The successful candidate will join a highly cross-functional team dedicated to product software, back-end infrastructure, and tooling that supports our machine learning initiatives. Our team collaborates with a wide range of internal teams across the company, as well as developers and external partners. This role is focused on the development and deployment of innovative systems and methods for data science and synthesis, while staying current with the latest advancements in these fields.
Key responsibilities include:
* Developing strategies and algorithms for mining large amounts of data numbering in the billions for the purposes of targeted model training.
* Addressing challenges in automatic evaluation of generative results, identification and classification of failure cases, and strategies for assessing their prevalence and severity.
* Streamlining human-in-the-loop processes for dataset construction, and creating and implementing systems that execute on strategies to account for subjectivity and human error.
* Synthesis of training data as well as synthesis of augmentations to real-world data.

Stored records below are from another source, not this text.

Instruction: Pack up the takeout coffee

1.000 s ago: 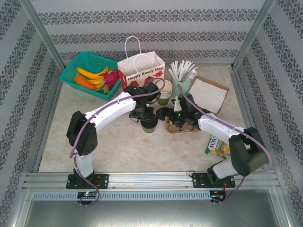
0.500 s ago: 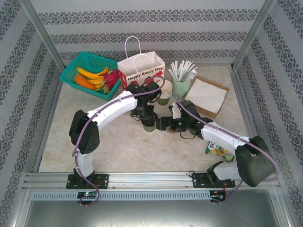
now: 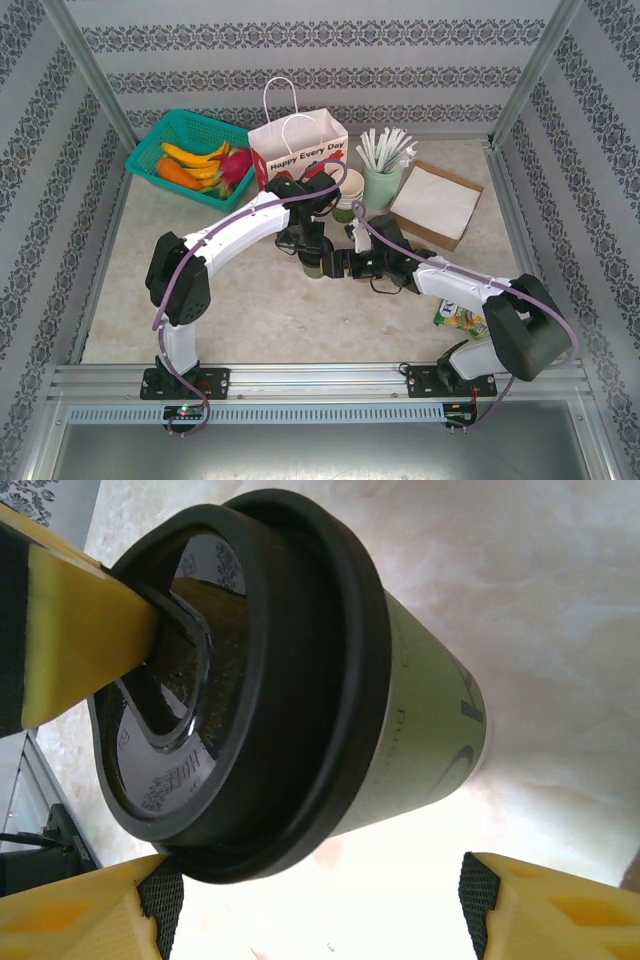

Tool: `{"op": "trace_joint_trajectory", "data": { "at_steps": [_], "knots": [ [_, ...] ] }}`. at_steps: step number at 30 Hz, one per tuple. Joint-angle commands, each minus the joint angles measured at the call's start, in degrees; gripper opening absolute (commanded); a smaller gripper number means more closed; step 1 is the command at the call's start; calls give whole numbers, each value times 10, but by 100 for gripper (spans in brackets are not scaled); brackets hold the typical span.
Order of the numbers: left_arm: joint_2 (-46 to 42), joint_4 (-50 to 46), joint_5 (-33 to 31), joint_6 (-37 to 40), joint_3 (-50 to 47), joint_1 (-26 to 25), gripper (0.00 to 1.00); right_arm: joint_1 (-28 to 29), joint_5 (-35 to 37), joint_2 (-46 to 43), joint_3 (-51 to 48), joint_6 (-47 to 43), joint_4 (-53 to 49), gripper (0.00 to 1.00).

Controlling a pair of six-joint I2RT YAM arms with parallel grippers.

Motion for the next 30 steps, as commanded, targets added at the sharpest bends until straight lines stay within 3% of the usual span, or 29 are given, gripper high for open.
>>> {"op": "trace_joint_trajectory", "data": {
  "at_steps": [1, 7, 12, 18, 24, 30],
  "knots": [
    [22, 11, 27, -14, -27, 5, 0, 7, 61, 21, 8, -5, -17, 74],
    [24, 35, 64, -23, -63, 4, 0, 2, 98, 38, 3, 7, -40, 72],
    [28, 52, 89, -29, -71, 3, 0, 17, 70, 60, 32, -7, -30, 71],
    [28, 50, 86, -29, -62, 2, 0, 38, 63, 76, 66, -24, -32, 71],
    [29, 33, 59, -23, -47, 3, 0, 6, 86, 42, 38, -1, -26, 68],
    [29, 11, 32, -12, -31, 3, 0, -67, -61, -6, 3, 18, 18, 63]
  ]
}}
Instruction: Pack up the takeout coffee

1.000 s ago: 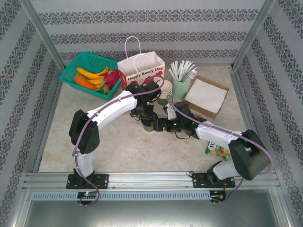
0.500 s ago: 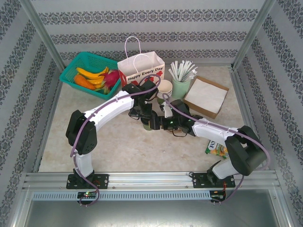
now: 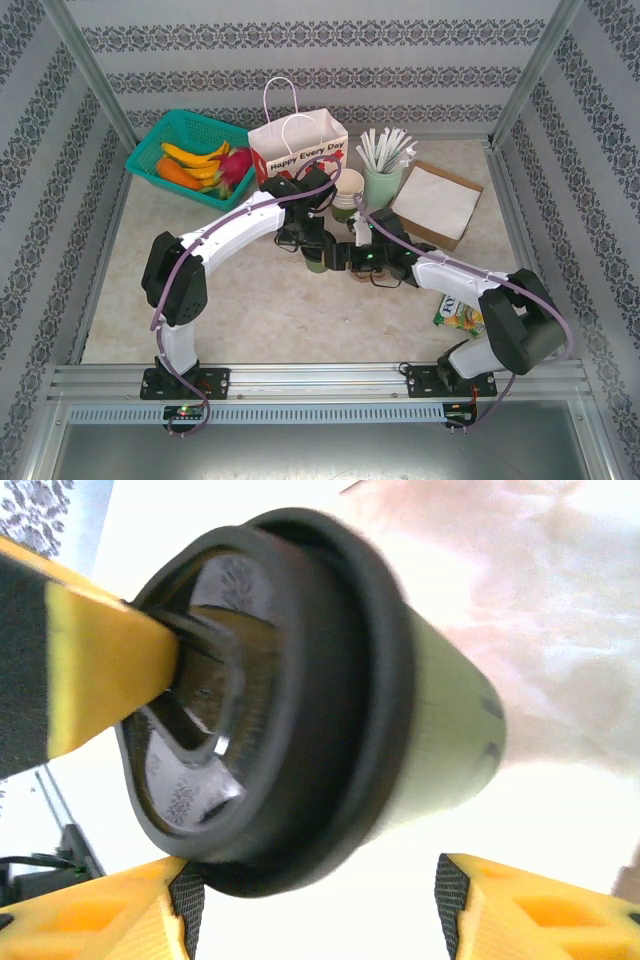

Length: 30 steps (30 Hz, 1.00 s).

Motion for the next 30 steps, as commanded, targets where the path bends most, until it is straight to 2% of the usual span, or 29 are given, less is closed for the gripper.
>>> {"op": "trace_joint_trajectory", "data": {
  "at_steps": [1, 5, 7, 9, 17, 30],
  "knots": [
    [36, -40, 6, 4, -11, -11, 0, -32, -49, -25, -7, 7, 11, 64],
    [37, -39, 5, 5, -2, -11, 0, -53, -60, -24, 8, 47, 13, 60],
    [37, -38, 7, 5, -1, -11, 0, -64, -48, -14, 11, 81, 23, 49],
    [37, -37, 8, 5, 0, -11, 0, -70, -41, -1, 16, 98, 26, 43],
    [38, -35, 12, 7, -1, -11, 0, -61, -76, 20, 33, 100, 39, 38],
    [44, -30, 21, 10, -4, -11, 0, -43, -77, 63, 49, 94, 20, 26]
  ]
}}
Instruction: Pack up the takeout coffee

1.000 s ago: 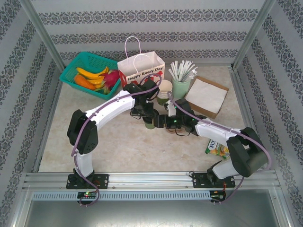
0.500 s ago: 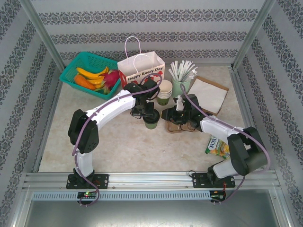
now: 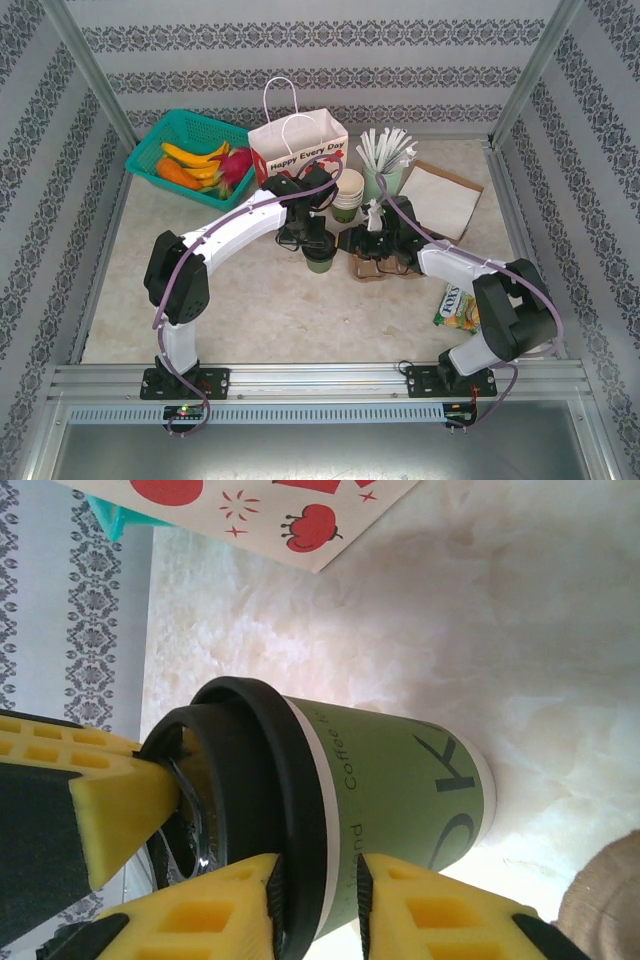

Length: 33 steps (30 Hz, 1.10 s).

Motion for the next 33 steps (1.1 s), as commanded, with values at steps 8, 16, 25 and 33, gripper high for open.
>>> {"op": "trace_joint_trajectory", "data": {
  "at_steps": [8, 16, 25, 33],
  "knots": [
    [41, 3, 48, -5, -46, -11, 0, 25, 56, 42, -4, 2, -105, 13],
    [29, 35, 49, -9, -74, -12, 0, 35, 85, 46, 8, 4, -162, 13],
    [4, 4, -1, 2, -20, -11, 0, 40, 104, -53, 38, -6, -126, 29],
    [4, -6, -1, 2, 4, -11, 0, 40, 71, -79, 48, 4, -91, 40]
  ]
}}
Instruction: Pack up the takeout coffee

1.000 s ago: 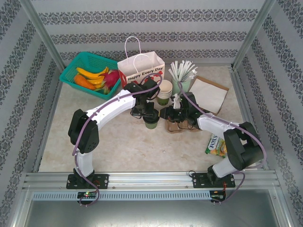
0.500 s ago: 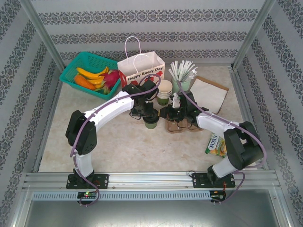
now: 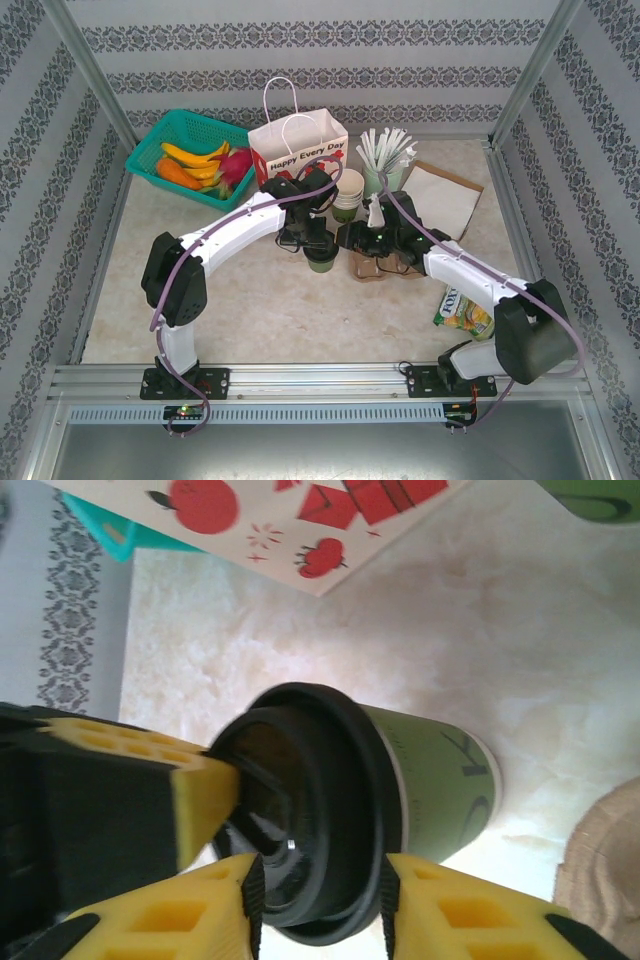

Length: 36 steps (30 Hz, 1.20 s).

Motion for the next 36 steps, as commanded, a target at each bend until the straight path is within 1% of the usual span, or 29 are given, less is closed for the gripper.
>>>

Bachelors, Masters or PhD in Computer Science, Mathematics, Physics, or a related field; or equivalent experience.
Significant professional experience as a Data Scientist, Machine Learning Researcher or Applied Scientist in the areas of computer vision, language processing or data synthesis.
Up-to-date with the state of the art in machine learning and generative technologies.
Strong ability in one or more programming languages, preferably Python.
Knowledge of and proficiency with industry standard tools and methods for model training, statistical analysis and data science.
Makes significant hands-on contributions to algorithms and/or implementation.
Outstanding communication and presentation skills and the ability to explain difficult technical topics to everyone from data scientists to engineers to business partners.